The Mike Waltz Signal Branch was caught using direct access to user chats

Communication app A signal to the telemes used by At least one senior employee of Trump administration To back up messages has already suffered violations that illustrate about the shortcomings of security and have led to their mother’s company Pause service This week, waiting for an investigation. Now Detailed new findings From the journalist and security researcher Mika Lee, the TM Signal backup feature seems to be mainly undermined the signal security guarantees, sending messages between the user application and the end -to -end encryption archive, thus making users available for telemesage.

Lee conducted a detailed analysis of TM Signal’s Android source code to evaluate the design and security of the app. In collaboration with 404 media he had early reported For a TM hack on the weekend, which revealed some user messages and other data – a clear sign that at least some data are sent unknown or as a clear text, at least part of the time in the service. This alone would seem to be contrary to Telemessage’s marketing statements that TM Signal offers “End to end encryption to the corporate archive”. But Lee says his recent discoveries show that the TM signal is not encrypted from end to end and that the company can gain access to the content of the chats of consumers.

“The fact that there is Laintext Logs, confirms my hypothesis,” Lee says to Wired. “The fact that the archival server was so trivial for someone to hack and that the TM signal had such an incredible lack of basic security, it was worse than I expected.”

Telemessage is an Israeli company that completed its acquisition last year by US -based digital communications backup company.

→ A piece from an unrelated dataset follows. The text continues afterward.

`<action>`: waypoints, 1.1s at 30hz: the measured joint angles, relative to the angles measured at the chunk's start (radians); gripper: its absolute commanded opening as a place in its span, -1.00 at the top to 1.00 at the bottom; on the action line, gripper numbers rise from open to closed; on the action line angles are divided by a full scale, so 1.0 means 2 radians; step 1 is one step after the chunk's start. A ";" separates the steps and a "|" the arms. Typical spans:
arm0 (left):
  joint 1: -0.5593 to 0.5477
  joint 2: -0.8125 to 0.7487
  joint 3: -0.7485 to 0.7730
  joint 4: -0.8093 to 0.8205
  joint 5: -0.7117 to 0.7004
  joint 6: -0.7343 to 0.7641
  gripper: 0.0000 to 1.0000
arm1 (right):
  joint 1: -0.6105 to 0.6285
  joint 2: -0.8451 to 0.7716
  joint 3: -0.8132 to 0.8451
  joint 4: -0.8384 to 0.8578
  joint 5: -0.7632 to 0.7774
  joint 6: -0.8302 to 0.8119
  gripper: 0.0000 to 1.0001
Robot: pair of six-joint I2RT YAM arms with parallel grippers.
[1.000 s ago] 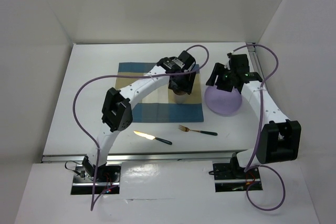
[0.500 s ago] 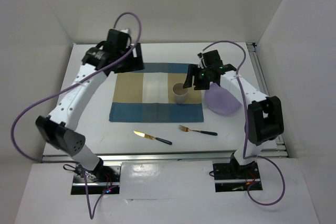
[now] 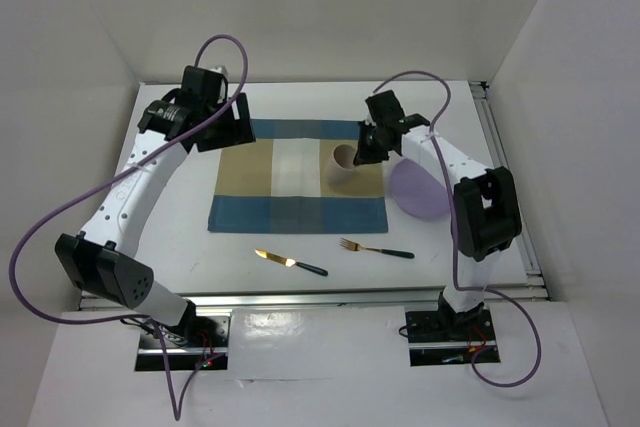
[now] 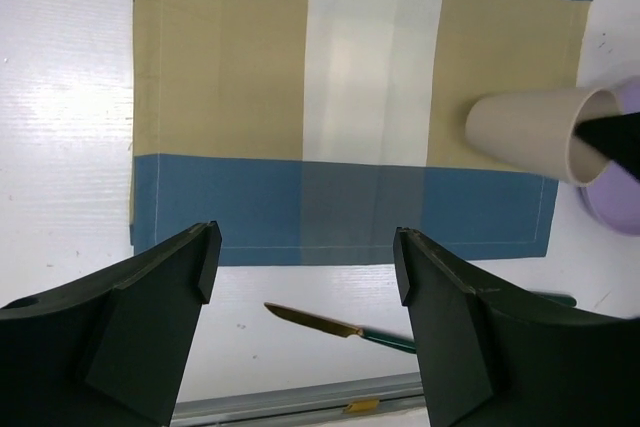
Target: Set the dinner table for one person
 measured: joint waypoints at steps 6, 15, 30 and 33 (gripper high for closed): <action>0.000 -0.030 -0.073 0.024 0.003 0.000 -0.79 | -0.005 0.061 0.167 -0.033 0.058 -0.008 1.00; 0.000 -0.047 -0.119 0.024 0.011 0.003 -0.79 | -0.023 0.270 0.434 -0.134 0.130 -0.007 1.00; 0.000 -0.047 -0.120 0.026 0.011 0.012 -0.79 | -0.047 0.290 0.429 -0.165 0.143 0.005 1.00; 0.000 -0.047 -0.120 0.026 0.011 0.012 -0.79 | -0.047 0.280 0.414 -0.160 0.146 0.009 1.00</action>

Telemessage is a federal contractor, but the user applications it offers are not approved For use under the Risk Management Program and Government Permissions or Fedramp.

Smarsh did not return Wired’s requests for comment on Lee’s discoveries. The company said on Monday that “Telemesage was investigating a potential security incident. After the discovery, we acted quickly to contain it and hired an external cybersecurity company to support our investigation.”

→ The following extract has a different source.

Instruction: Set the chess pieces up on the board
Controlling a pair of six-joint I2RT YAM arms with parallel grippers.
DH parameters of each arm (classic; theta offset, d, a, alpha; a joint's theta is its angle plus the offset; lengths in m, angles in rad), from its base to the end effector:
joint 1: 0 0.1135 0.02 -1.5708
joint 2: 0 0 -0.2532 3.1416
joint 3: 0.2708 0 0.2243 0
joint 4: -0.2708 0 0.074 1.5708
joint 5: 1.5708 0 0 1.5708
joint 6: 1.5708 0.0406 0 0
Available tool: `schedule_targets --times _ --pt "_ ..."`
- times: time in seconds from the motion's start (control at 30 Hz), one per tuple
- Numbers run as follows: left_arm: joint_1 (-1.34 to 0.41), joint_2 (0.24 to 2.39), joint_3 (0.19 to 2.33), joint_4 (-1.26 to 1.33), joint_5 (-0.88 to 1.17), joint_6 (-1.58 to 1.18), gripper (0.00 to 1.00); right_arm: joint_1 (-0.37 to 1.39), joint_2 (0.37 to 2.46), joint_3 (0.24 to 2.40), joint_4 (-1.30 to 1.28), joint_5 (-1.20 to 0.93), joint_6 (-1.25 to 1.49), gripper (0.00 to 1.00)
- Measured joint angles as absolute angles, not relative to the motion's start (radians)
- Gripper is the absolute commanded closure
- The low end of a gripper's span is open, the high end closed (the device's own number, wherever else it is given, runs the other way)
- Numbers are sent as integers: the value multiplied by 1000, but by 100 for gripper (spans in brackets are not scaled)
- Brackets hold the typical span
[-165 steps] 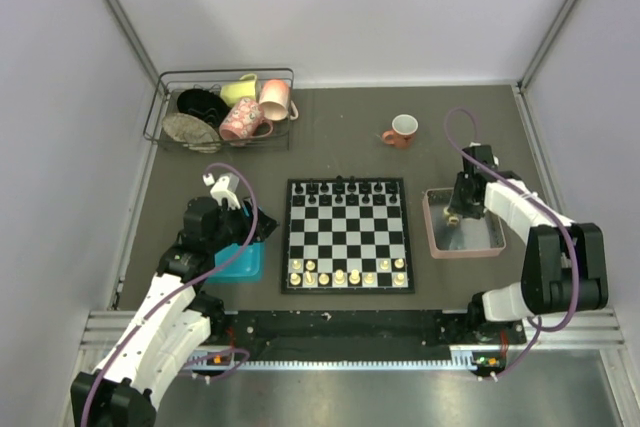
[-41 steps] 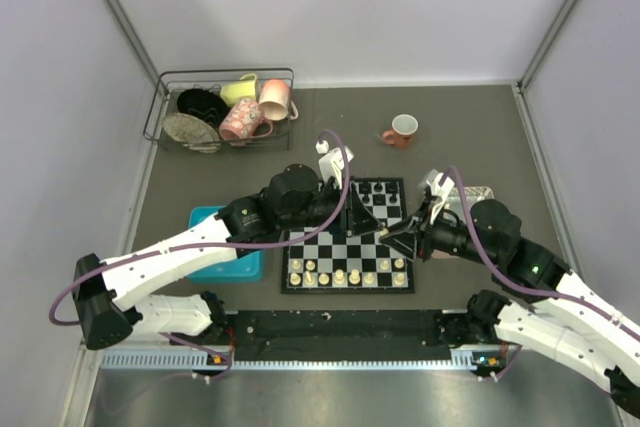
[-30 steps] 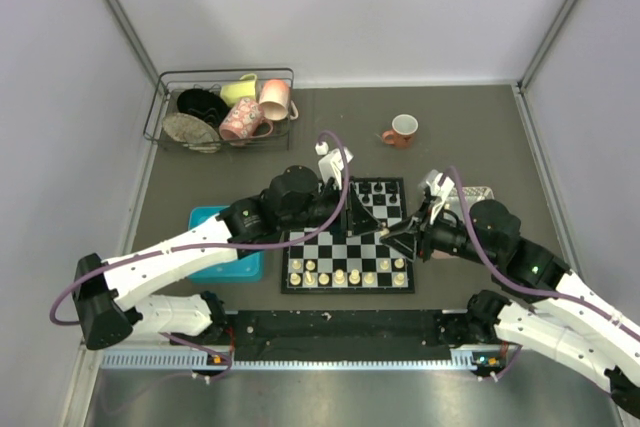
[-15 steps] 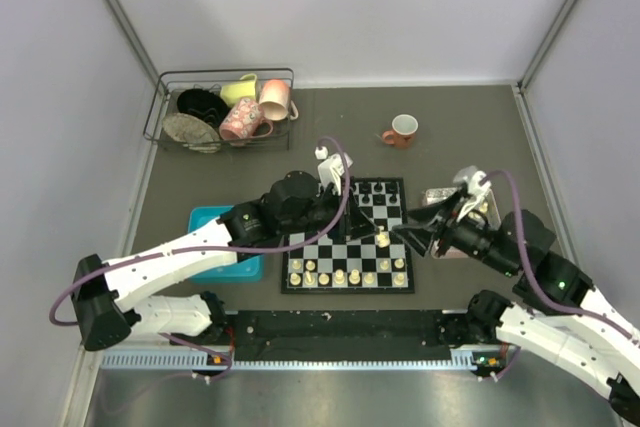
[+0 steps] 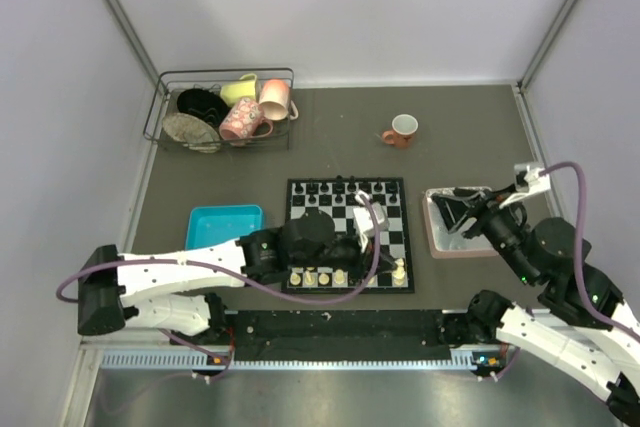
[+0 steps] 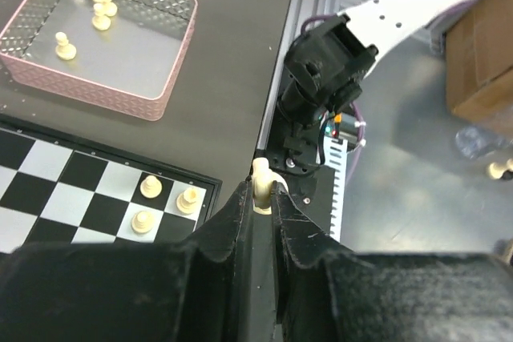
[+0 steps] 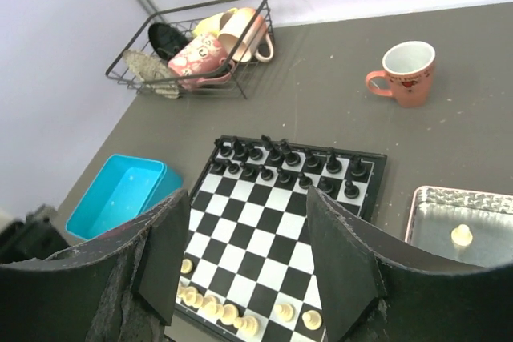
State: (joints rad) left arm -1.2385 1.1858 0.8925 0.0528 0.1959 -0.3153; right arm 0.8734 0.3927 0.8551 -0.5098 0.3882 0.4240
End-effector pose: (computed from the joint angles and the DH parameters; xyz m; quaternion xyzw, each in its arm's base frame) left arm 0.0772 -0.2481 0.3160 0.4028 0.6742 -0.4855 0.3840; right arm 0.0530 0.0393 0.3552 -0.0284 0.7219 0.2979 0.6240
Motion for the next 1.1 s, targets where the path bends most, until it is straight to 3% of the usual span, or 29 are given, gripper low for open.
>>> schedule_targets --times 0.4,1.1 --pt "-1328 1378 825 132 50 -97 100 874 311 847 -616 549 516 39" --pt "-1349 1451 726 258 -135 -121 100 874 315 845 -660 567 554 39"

Lee’s findings are probably important to all telemesage users, but they are of particular importance, given that the TM signal has been used since the evening of President Donald Trump for national security Mike Walks. He was filmed last week using the service during a cabinet meeting and it seems that the photo shows that he is communicating with other high -ranking employees, including Vice President JD Vance, US Director of US National Intelligence Director Tulsei Gabard and what the US Secretary of State Marco Rubio seems to be. The TM signal is compatible with the signal and would expose messages sent in chat with someone using a TM signal, whether all participants use it or some use the real signal application.

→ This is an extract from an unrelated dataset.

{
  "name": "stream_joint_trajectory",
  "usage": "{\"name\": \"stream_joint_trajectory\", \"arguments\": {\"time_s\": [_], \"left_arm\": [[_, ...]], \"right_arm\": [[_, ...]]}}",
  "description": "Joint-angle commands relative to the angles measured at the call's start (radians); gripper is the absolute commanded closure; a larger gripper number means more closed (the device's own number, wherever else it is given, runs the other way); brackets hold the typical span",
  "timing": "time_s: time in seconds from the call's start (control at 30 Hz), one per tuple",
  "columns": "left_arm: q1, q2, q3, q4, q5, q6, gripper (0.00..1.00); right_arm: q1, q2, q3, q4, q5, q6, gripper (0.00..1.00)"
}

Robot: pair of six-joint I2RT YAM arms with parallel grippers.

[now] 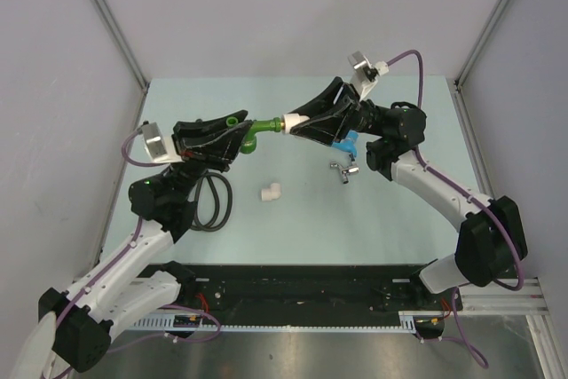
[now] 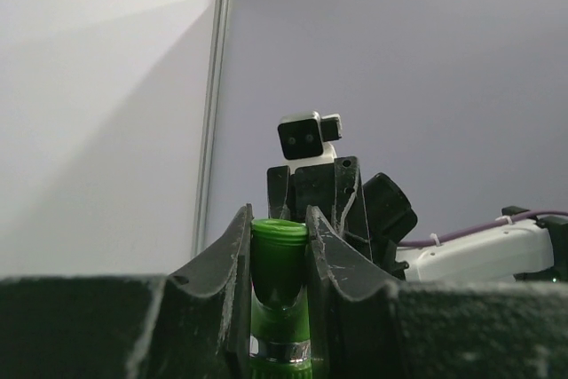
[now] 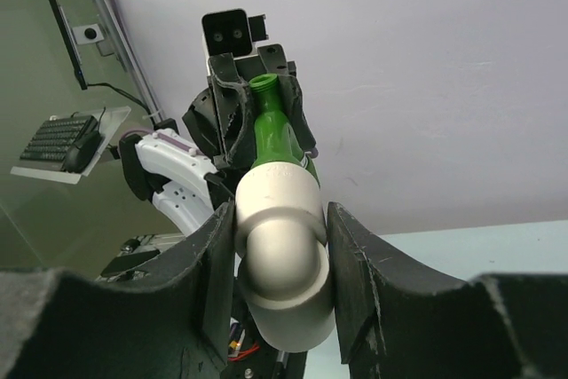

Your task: Install the water faucets

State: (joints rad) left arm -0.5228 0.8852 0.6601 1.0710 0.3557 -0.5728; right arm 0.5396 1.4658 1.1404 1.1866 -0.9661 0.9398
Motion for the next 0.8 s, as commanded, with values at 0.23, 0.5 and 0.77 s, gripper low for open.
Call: {"name": "stream_joint_trajectory", "arguments": {"time_s": [0.23,0.5,0.77], "left_arm": [[-0.037,0.06,-0.04,0.004,0.351,0.146,1.0],[-0.037,0.077,-0.039,-0.005,0.442,0.215,1.0],[-0.037,0.07,-0.031,-0.069,0.462,0.297,1.0]], "right_arm": [[0.022,-0.028,0.058,-0.107,0.141,0.108,1.0],[0.023,-0.038,0.058,-0.217,0.144,0.139,1.0],[0.019,-0.039,0.058,-0.266,0.145,0.183,1.0]]}}
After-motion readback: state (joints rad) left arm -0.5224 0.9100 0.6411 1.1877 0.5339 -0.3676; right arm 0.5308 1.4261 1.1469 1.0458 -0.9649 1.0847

Lee found that the TM signal was designed to record data for communication of the signal to a local database of the user’s device and then send this to an archive server for long -term retention. The messages, according to him, are sent directly to the archival server, seemingly as LAINTEXT Logs in the cases discussed by Lee. Conducting the analysis, he says “confirmed that the archival server has access to Laintext Chat registrations.”

Data taken from the Telemessage archive server in the hack include registration files for chat, Usernames and passwords of Speeatext and even private encryption keys.

In a Letter On Tuesday, US Senator Ron Wyden called on the Ministry of Justice to investigate a telemessage, claiming that it was a “serious threat to US national security.”

“Government agencies that have accepted the Telemes Archive have chosen the most possible option,” Wyden writes. “They have given their users something that looks and feels like a signal, the broaderly reliable application for secure communications. But instead, senior civil servants are provided with a cheeky signal, which is a number of serious security threats and counterintelligence.